Real-world poor prognostic impact of del(1p32) in newly diagnosed multiple myeloma among Asian populations Free

Background:

Emerging evidence suggests that 1p32 deletion (del(1p32)) may represent an independent high-risk factor in newly diagnosed multiple myeloma (NDMM). However, its clinical significance remains underexplored in large real-world cohorts, particularly among Asian populations.

Aims:

To investigate the prevalence and prognostic impact of del(1p32) in Chinese patients with NDMM and assess its interaction with other high-risk cytogenetic abnormalities (HR CAs).

Methods:

A total of 279 NDMM patients with complete clinical and cytogenetic data who underwent FISH testing at West China Hospital from July 2022 to November 2024 were retrospectively analyzed.

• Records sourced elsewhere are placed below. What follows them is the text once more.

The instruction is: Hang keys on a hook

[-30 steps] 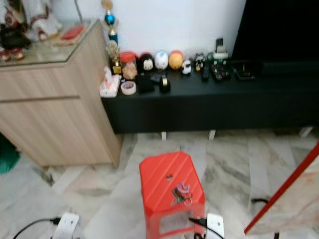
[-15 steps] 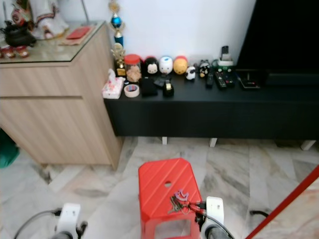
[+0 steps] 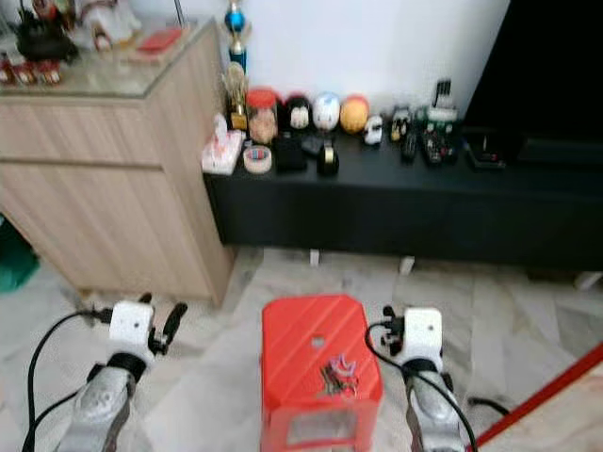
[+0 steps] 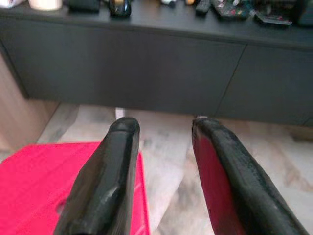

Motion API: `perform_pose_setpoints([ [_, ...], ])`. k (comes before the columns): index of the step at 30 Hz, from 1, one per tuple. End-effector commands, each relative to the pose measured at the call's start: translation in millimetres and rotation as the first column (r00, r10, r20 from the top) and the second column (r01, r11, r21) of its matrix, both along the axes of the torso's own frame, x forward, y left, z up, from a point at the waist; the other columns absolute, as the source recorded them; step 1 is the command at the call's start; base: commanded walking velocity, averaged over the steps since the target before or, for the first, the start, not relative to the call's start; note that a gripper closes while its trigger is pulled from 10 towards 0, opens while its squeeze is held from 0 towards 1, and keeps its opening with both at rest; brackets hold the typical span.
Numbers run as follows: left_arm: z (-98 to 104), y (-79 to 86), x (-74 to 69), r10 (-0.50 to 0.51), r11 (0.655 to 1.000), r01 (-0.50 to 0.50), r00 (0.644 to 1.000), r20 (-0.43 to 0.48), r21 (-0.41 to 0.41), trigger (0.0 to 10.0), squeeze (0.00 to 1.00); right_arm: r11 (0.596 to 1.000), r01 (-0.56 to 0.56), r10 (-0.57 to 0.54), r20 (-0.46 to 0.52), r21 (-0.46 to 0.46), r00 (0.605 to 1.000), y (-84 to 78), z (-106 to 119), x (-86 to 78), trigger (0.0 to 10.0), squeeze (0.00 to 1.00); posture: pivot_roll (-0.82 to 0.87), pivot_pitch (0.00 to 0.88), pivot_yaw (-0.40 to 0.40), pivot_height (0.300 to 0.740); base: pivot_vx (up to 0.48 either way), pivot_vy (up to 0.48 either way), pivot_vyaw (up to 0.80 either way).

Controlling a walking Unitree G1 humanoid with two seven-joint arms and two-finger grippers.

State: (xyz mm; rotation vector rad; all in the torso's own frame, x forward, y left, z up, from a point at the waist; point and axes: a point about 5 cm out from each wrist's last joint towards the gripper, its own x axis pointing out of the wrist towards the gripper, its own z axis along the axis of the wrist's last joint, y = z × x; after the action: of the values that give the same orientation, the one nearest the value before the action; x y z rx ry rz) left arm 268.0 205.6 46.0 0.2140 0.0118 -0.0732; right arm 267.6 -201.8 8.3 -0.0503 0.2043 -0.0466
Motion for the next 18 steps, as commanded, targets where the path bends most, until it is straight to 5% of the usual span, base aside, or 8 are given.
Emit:
perform_pose_setpoints([
  [1, 5.0, -1.7, -2.2, 0.014, 1.000, -0.013, 1.000, 0.024, -0.017, 10.0, 0.00, 1.000, 0.020, -0.020, 0.007, -0.005, 1.000, -1.0, -1.8, -5.1, 10.0, 0.00, 0.06, 0.000, -0.040, 0.740, 0.000, 0.000, 0.00],
  [7, 9.5, -5.6, -2.9, 0.031, 0.998, -0.029, 0.999, 0.036, -0.047, 10.0, 0.00, 0.999, 0.033, -0.036, -0.093, -0.033, 0.995, -1.6, -14.1, -9.6, 10.0, 0.00, 0.06, 0.000, -0.048, 0.740, 0.000, 0.000, 0.00],
  [18, 12.3, -6.5, -3.1, 0.033, 0.996, -0.035, 0.999, -0.029, -0.085, 10.0, 0.00, 0.998, 0.045, -0.051, -0.134, -0.048, 0.990, -9.2, -16.5, -12.9, 10.0, 0.00, 0.05, 0.000, -0.048, 0.660, 0.000, 0.000, 0.00],
])
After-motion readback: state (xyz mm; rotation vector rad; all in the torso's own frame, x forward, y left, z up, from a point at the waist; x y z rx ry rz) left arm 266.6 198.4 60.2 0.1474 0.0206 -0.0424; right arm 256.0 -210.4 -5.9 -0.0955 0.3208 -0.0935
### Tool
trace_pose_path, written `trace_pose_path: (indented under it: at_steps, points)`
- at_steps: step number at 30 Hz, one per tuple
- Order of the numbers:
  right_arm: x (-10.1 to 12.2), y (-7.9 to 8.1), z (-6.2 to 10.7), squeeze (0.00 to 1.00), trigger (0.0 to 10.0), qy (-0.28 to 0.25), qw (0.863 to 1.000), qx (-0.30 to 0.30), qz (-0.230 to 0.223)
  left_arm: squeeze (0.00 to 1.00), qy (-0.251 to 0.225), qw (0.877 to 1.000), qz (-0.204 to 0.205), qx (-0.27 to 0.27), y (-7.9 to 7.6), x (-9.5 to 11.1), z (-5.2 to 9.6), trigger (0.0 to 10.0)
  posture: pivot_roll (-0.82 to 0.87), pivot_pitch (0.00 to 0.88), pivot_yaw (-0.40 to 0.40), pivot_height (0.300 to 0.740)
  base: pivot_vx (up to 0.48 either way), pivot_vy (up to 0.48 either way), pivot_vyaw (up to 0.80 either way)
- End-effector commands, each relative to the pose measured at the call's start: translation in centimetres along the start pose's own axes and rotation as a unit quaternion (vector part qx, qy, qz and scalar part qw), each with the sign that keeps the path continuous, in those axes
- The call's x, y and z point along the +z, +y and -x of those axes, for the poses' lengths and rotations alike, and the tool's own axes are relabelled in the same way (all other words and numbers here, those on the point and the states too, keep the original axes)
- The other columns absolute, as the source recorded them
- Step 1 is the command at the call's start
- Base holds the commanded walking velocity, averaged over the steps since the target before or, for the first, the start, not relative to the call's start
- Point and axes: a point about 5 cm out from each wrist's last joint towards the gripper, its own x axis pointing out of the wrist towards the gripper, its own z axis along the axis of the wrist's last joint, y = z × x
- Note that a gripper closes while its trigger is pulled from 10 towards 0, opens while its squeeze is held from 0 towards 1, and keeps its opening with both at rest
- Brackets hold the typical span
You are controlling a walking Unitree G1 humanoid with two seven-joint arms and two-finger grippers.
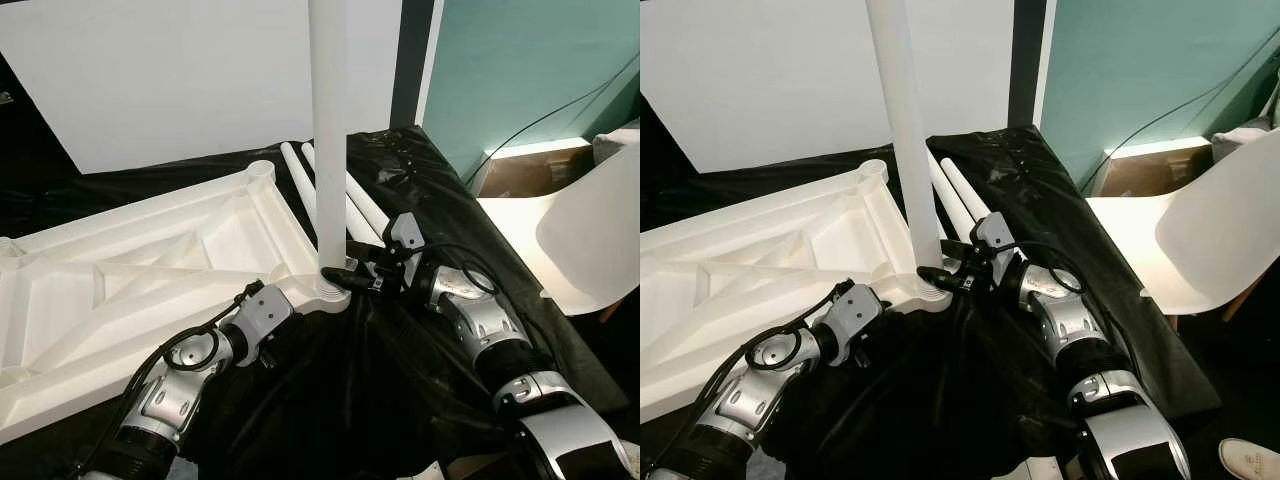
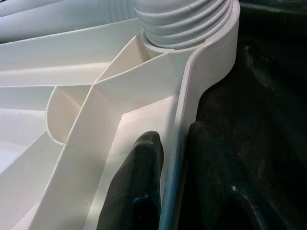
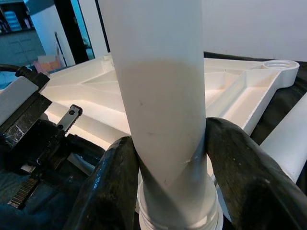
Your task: Building children table
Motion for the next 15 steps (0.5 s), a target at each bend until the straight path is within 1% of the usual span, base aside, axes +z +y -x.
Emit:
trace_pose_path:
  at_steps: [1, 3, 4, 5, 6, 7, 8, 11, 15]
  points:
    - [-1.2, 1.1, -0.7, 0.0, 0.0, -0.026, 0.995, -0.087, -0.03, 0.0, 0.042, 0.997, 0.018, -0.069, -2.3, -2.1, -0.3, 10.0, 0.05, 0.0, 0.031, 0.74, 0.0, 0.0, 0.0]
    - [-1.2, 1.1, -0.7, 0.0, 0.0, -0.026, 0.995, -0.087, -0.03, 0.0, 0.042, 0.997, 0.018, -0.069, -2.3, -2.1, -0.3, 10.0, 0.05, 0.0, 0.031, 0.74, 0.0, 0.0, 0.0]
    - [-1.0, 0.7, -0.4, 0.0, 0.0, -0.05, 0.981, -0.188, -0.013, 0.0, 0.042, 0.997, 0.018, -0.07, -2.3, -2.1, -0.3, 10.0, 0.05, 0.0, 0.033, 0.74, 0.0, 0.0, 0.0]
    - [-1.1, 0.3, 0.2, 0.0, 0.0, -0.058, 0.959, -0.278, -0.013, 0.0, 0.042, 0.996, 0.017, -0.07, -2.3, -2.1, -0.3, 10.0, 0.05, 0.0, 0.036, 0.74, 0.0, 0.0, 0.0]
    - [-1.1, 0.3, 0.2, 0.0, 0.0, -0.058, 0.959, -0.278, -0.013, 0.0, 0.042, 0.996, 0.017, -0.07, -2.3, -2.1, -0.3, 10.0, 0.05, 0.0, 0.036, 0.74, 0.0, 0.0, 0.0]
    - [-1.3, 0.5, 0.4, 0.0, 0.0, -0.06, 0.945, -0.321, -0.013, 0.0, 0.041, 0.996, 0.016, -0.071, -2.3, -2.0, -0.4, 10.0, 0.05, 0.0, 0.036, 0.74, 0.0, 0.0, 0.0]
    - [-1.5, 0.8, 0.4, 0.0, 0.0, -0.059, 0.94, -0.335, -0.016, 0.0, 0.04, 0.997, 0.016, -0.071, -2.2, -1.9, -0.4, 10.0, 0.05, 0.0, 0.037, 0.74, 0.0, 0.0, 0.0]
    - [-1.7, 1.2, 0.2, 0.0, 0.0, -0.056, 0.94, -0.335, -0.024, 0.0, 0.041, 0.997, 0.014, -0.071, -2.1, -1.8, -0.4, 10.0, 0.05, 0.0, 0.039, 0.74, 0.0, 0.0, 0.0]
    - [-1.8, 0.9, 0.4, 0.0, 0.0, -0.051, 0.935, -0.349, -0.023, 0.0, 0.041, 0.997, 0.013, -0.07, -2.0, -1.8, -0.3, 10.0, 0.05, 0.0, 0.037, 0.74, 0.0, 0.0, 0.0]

Patients were stratified based on del(1p32) status and further evaluated for progression-free survival (PFS) and overall survival (OS) using Kaplan–Meier and Cox regression analyses. The presence of co-occurring high-risk abnormalities and transplant status were also considered.

Results:

Fourteen patients (n=14, 5.0%) harbored del(1p32), with 1 case showing biallelic deletion. The patients harboring del(1p32) demonstrated a higher proportion presenting advanced R-ISS stage III disease (P=0.028) and elevated serum LDH levels (P=0.023). Consistently, they showed significantly shorter PFS (median 21.5 vs. 31.7 months, P<0.05) and OS (median 25.0 vs. 34.0 months, P<0.05) compared to those without the deletion. Notably, the patient with biallelic del(1p32) manifested extremely poor outcomes (PFS and OS both 5.77 months). In patients receiving autologous stem cell transplantation (ASCT), del(1p32) was associated with a trend toward shorter PFS (19.4 vs. 32.1 months, P=0.074). Furthermore, the presence of ≥2 additional high-risk cytogenetic abnormalities (e.g., del(17p), t(4;14), and/or 1q gain/amplification) along with del(1p32) dramatically worsened survival outcomes (mPFS and mOS both 5.77 months), indicating a synergistic adverse effect.

Conclusions:

Del(1p32) is a rare but adverse prognostic marker in NDMM and retains its predictive value even in the context of ASCT. These findings highlight the need to include del(1p32) in future risk stratification models and explore tailored therapies for affected Asian patients.